The foreign ministries of Belgium; Denmark; France; Germany; Ireland; Italy; the Netherlands; Spain; and Sweden said they had not received "substantial information" from Israel that would justify reviewing their policy.

"Should evidence be made available to the contrary, we would act accordingly," they said. "In the absence of such evidence, we will continue our cooperation and strong support for the civil society in the OPT (occupied Palestinian territories).

"A free and strong civil society is indispensable for promoting democratic values and for the two-state solution.”

In October 2021, Israeli Defence Minister Benny Gantz declared six Palestinian civil society groups as terrorist organisations, accusing them of militant links, in a move condemned by various human rights defenders. The declaration came with criticism from both the United Nations and human rights organisations. 

In a statement, Gantz’s office said they are “part of a network of organisations operating undercover in the international arena” on behalf of the Popular Front for the Liberation of Palestine (PFLP), a Marxist-Leninist resistance group.

"These organisations operated under the guise of 'civil society organisations', but in practice belong to and form an arm of the organisation's leadership, the purpose of which is to destroy Israel while taking part in terrorist acts," the statement added.

In April, United Nations human rights experts urged the international community to resume funding for the Palestinian civil society groups. 

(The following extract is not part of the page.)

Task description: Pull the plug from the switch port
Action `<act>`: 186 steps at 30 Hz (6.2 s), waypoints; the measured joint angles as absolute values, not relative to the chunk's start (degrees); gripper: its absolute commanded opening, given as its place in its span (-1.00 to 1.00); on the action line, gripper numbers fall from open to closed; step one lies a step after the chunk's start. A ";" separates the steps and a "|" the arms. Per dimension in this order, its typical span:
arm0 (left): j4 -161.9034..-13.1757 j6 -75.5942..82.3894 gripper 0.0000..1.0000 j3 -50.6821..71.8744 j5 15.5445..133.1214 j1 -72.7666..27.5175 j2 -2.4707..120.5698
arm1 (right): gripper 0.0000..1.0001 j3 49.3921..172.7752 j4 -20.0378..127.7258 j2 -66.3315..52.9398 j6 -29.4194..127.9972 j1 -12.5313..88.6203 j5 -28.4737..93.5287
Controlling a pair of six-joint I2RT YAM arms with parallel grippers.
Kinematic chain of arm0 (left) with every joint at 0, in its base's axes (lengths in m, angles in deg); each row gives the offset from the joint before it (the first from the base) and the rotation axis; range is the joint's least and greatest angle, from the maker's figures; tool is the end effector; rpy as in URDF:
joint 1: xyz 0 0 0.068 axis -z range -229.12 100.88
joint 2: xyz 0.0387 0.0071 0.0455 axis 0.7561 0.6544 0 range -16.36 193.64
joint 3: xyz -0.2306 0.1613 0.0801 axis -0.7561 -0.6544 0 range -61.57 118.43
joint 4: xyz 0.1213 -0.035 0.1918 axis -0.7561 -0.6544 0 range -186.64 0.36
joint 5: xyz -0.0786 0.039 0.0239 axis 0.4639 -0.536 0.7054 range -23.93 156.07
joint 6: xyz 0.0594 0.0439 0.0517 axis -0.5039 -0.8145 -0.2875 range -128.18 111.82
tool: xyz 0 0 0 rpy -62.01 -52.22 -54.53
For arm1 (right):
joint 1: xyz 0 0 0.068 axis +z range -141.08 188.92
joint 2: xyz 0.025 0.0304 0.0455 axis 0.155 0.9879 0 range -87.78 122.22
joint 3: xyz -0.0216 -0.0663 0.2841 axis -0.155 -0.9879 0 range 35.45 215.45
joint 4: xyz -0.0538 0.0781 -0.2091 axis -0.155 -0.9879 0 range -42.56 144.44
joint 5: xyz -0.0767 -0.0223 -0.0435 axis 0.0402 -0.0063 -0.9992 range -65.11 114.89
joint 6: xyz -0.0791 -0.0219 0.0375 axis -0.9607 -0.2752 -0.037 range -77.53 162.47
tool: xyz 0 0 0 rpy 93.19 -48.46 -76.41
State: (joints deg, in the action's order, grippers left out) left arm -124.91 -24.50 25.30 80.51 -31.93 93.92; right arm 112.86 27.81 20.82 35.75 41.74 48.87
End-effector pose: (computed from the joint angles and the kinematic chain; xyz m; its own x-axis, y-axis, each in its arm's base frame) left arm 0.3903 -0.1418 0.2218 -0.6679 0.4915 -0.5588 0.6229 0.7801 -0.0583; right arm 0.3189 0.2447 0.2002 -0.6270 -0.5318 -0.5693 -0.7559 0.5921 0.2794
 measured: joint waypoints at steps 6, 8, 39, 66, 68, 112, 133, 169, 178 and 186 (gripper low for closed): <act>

"We call on the funding governments and international organisations to swiftly conclude that Israel has not established its allegations and to announce that they will continue to financially and politically support these organisations and the communities and groups they serve," the groups - which included J Street, Jewish Voice for Peace, and T'ruah: The Rabbinic Call for Human Rights, among others - said in a statement at the time.